** WHAT TO DO **
Which lines of the data hold the word "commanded"? Copy all of them.

** RECORDED DATA **
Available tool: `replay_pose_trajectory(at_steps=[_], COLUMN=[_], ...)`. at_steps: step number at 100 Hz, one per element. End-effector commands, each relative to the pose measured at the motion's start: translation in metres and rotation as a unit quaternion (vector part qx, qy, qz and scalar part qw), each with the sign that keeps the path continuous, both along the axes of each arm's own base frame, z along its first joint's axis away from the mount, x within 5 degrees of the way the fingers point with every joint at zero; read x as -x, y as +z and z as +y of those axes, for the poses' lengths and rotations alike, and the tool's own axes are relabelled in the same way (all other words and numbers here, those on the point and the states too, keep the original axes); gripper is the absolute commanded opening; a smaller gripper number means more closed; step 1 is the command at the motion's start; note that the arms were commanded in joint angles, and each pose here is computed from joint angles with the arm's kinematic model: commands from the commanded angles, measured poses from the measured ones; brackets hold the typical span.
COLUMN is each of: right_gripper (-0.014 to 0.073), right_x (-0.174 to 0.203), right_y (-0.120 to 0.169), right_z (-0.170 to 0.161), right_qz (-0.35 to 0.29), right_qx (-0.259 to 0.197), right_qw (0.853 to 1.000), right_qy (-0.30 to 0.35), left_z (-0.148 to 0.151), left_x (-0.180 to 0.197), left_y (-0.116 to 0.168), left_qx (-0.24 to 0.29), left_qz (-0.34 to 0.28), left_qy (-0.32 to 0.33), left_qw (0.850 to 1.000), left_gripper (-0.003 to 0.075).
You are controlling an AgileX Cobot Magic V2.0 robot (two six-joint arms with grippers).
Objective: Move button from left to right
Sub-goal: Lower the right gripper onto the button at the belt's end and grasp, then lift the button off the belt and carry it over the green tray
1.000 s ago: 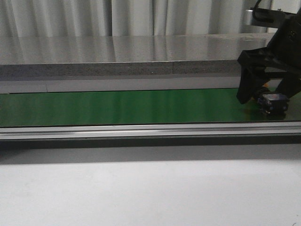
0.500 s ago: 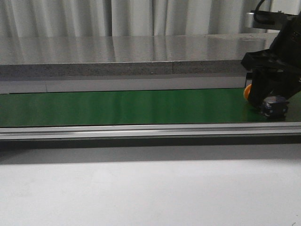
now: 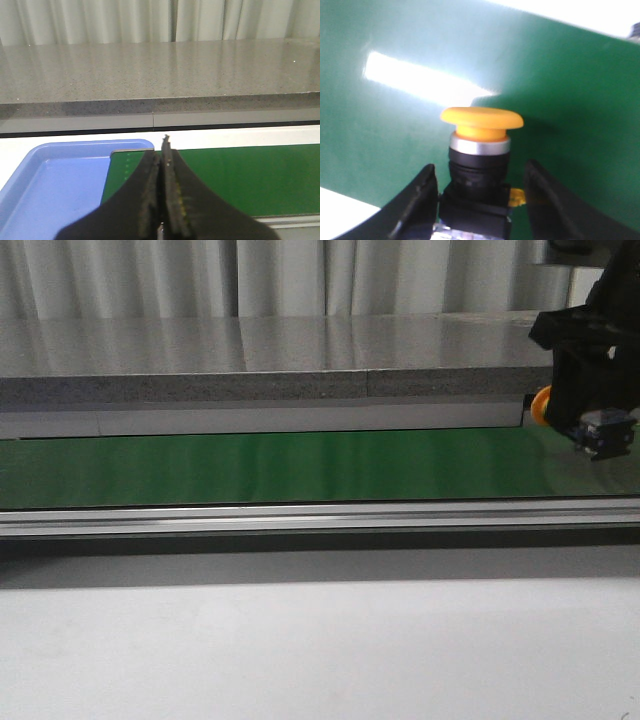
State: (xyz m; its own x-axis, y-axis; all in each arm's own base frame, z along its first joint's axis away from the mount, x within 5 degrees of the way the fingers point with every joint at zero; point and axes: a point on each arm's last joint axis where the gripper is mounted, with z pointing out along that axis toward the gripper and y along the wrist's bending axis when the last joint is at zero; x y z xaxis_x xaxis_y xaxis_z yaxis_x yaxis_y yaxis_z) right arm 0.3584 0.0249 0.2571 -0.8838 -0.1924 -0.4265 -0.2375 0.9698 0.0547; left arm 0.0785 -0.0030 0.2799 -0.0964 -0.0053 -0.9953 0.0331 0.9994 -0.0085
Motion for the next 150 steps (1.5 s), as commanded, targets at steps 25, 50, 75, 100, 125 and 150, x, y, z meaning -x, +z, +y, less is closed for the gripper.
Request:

** SOLUTION **
Available tool: `replay_pose_trajectory(at_steps=[_], COLUMN=[_], ...)`. at_steps: step number at 100 Hz, one per element. End-effector commands, each relative to the pose measured at the motion's start: translation in metres and rotation as a unit quaternion (vector part qx, qy, qz and scalar part qw), each with the sign that keeps the path continuous, both along the axes of each arm's own base frame, z along its first joint's axis away from the mount, x within 5 degrees of the way the fingers point with every joint at zero; read x as -x, y as +z and z as +y of those axes, for the poses' lengths and rotations alike, and the tool's own axes are relabelled in the same way (all other words and numbers here, those on the point and the states too, keep the original axes); gripper is the absolute commanded opening; a smaller gripper number means more closed; step 1 is the command at the motion's start; note that the arms were commanded in joint angles, and each pose here is computed from joint angles with the arm's kinematic model: commands from the commanded angles, measured poses from the measured ones; brackets hold the typical span.
Motion for the next 150 steps (1.5 s), as commanded, targets at steps 25, 50, 75, 100, 125 and 150, x, y, z meaning -x, +z, +y, less is closed for the gripper.

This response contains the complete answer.